Deanna approached Will slowly, not wanting to startle him. She could feel his mind bubbling with emotions so strong they stopped her in her tracks. Finally, after a moment to compose herself she stepped beside the chair he sat in. He looked up at her, his blue eyes clouded by pain, and then turned back to the view port to continue his examination of space.

"You did what had to be done," she said. She wanted nothing more then to take him into her arms and soothe him but in his current mood, she was not sure how he would react.

"Is that supposed to make me feel better?" He asked bitterly.

She stepped around the chair, knelt in front of him, and gently placed her hand on his bearded cheek. "No Imzadi it's not."

Will could see tears begging to well up in her dark eyes, tears she shed for his pain it was there way she cried the tears he could not. Silently he reached for her, she slid like warm honey into his arms, and he pulled her onto his lap. They rested their foreheads together and shared their breath, while Deanna continued to silently cry his tears for him. She took all his pain into herself, not alleviating it, but sharing it, until his pain became hers and he knew he was not alone.

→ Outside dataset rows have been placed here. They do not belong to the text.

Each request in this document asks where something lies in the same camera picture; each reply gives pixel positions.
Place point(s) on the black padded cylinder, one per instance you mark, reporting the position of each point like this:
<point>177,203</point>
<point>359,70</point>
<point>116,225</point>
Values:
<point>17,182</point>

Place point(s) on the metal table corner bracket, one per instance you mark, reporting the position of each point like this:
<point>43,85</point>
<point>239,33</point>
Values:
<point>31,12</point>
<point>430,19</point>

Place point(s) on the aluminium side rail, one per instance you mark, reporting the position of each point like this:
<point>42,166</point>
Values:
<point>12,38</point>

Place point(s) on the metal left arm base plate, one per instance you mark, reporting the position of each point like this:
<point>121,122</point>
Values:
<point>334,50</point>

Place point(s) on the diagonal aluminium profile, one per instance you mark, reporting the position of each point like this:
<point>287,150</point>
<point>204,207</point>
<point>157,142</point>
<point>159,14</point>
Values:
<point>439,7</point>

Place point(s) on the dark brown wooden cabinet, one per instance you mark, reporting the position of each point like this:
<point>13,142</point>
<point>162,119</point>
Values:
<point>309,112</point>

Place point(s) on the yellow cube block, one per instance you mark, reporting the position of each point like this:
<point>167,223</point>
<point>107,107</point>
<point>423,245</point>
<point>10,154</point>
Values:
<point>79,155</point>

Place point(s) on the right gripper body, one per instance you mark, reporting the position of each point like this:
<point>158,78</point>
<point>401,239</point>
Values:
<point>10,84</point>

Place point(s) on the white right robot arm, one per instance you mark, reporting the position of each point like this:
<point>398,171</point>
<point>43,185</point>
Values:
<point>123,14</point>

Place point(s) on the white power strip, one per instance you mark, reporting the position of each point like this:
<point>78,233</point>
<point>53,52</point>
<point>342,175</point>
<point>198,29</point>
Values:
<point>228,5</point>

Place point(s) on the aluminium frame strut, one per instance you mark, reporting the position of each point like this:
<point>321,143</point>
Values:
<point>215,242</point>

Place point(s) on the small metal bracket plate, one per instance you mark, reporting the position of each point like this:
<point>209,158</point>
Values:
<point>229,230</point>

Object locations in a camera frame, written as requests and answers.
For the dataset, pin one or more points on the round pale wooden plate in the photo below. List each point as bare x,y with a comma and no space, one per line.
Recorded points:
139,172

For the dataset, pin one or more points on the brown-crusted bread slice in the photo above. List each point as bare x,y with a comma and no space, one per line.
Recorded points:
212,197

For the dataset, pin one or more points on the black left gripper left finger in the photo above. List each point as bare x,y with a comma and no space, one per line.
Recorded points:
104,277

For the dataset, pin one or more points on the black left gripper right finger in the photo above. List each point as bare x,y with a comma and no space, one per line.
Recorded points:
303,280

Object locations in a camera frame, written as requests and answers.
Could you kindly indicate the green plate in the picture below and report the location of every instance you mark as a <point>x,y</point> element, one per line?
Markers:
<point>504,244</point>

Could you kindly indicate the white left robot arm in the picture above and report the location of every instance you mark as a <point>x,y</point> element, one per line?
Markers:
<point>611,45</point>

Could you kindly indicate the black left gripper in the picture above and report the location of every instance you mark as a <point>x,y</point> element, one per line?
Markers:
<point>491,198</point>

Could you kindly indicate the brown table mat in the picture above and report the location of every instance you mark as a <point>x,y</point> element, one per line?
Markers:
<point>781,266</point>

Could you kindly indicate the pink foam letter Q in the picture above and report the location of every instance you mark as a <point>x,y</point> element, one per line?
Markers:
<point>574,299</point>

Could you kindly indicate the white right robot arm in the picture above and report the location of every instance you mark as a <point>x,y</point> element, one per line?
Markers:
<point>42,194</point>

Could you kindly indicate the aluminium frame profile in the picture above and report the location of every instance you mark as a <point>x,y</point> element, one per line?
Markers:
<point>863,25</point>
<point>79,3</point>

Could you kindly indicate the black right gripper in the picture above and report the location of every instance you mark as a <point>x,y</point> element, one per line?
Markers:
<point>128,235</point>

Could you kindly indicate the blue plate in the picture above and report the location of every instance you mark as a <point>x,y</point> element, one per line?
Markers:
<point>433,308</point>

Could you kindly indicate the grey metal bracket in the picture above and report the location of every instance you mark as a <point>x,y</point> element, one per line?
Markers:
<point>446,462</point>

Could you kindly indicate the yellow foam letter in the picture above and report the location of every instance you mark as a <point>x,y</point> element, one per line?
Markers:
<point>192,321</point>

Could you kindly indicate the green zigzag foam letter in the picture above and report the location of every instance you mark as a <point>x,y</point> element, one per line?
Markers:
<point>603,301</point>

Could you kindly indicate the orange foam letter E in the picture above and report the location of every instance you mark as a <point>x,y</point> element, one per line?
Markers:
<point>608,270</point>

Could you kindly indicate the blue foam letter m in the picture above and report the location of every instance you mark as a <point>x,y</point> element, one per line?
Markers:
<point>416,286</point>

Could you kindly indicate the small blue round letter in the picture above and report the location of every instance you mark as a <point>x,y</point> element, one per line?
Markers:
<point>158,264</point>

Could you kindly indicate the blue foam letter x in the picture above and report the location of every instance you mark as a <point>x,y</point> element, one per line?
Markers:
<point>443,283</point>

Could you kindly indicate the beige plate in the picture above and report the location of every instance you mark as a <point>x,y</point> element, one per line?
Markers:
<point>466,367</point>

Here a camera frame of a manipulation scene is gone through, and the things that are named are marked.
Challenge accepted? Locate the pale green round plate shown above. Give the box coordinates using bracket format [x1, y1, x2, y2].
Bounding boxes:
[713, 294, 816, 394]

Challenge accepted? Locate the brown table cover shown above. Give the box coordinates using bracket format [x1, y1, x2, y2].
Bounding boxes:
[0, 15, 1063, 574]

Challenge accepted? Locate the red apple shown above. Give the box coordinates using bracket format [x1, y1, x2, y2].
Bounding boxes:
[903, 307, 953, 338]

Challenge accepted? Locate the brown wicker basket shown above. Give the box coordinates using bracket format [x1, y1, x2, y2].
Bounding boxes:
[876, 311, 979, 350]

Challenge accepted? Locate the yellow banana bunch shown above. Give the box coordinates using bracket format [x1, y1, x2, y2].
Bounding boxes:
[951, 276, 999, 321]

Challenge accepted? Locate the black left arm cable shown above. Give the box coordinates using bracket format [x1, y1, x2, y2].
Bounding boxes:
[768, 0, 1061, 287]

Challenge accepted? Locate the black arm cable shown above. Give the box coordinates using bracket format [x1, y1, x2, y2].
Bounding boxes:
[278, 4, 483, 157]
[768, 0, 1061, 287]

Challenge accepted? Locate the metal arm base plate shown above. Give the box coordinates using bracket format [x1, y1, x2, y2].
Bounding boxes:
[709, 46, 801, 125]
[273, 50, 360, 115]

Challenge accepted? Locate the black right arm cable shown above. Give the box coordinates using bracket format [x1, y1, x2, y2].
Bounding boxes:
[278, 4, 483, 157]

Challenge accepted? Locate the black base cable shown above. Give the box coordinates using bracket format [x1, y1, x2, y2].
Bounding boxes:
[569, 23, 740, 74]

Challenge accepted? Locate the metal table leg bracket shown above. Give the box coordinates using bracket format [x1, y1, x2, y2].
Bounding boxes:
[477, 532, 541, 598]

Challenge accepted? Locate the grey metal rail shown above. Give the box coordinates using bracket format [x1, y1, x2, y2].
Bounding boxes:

To anyone who might have seen them at that moment it would be hard to say whom was comforting whom, Will cradled Deanna like a child in his lap while she ran her fingers in a soothing manner through his hair and down his back. Somewhere in the back of his mind, Will realized that if he was not ridden with guilt over Yuta he would have kissed her, made love to her right there, but Deanna was not here for that she was here to comfort him in a way no other women ever had.

How long they stayed like that Will did not know, but eventually they both fell into a deep dreamless sleep. When Will woke hours later, he carried her to the bed and gently lay beside her. He kissed the top of her head relishing her unique flowery scent, and gathered her up in his arms. "Thank-you Imzadi," he whispered as sleep took him again.